Copy the listing out exactly as shown.

● ● ●

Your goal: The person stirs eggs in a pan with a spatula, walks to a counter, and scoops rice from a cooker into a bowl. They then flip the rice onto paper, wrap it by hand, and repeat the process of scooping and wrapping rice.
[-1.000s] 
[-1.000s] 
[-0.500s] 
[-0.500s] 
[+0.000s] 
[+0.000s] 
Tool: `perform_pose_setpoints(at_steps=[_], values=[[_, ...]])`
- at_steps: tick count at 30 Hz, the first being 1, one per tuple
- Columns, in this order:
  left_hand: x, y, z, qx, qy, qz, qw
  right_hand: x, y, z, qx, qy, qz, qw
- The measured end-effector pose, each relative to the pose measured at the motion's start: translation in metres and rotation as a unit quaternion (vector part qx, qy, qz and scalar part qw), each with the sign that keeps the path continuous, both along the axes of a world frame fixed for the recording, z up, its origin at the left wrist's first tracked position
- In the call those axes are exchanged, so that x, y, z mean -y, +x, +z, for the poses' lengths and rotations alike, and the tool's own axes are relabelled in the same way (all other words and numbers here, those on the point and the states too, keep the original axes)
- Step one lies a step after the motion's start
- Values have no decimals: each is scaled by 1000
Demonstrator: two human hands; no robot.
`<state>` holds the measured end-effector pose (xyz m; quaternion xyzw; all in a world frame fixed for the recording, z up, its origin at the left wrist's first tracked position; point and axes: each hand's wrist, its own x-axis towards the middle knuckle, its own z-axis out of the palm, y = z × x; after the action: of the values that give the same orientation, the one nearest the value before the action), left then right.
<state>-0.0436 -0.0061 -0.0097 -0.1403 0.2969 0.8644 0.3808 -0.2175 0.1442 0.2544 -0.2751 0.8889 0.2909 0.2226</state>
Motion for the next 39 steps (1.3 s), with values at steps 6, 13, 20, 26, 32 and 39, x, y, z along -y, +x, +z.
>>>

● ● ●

# Written answer
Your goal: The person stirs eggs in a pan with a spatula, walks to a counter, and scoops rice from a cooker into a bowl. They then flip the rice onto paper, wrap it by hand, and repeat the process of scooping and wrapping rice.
[-1.000s] 
[-1.000s] 
[-0.500s] 
[-0.500s] 
[+0.000s] 
[+0.000s] 
Tool: `perform_pose_setpoints(at_steps=[_], values=[[_, ...]])`
- at_steps: tick count at 30 Hz, the first being 1, one per tuple
- Columns, in this order:
  left_hand: x, y, z, qx, qy, qz, qw
  right_hand: x, y, z, qx, qy, qz, qw
- The measured end-effector pose, each relative to the pose measured at the motion's start: translation in metres and rotation as a unit quaternion (vector part qx, qy, qz and scalar part qw), each with the sign that keeps the path continuous, both along the axes of a world frame fixed for the recording, z up, its origin at the left wrist's first tracked position
- In the call those axes are exchanged, so that x, y, z mean -y, +x, +z, for the poses' lengths and rotations alike, and the tool's own axes are relabelled in the same way (all other words and numbers here, those on the point and the states too, keep the original axes)
- Step one lies a step after the motion's start
- Values have no decimals: each is scaled by 1000
Demonstrator: two human hands; no robot.
`<state>` holds the measured end-effector pose (xyz m; quaternion xyzw; all in a world frame fixed for the recording, z up, its origin at the left wrist's first tracked position; point and axes: each hand's wrist, its own x-axis towards the middle knuckle, its own z-axis out of the palm, y = z × x; after the action: of the values that give the same orientation, the one nearest the value before the action), left then right.
<state>-0.0436 -0.0061 -0.0097 -0.1403 0.2969 0.8644 0.3808 -0.2175 0.1442 0.2544 -0.2751 0.8889 0.2909 0.2226</state>
Motion for the next 39 steps (1.3 s), with values at steps 6, 13, 20, 26, 32 and 39, x, y, z along -y, +x, +z.
>>>

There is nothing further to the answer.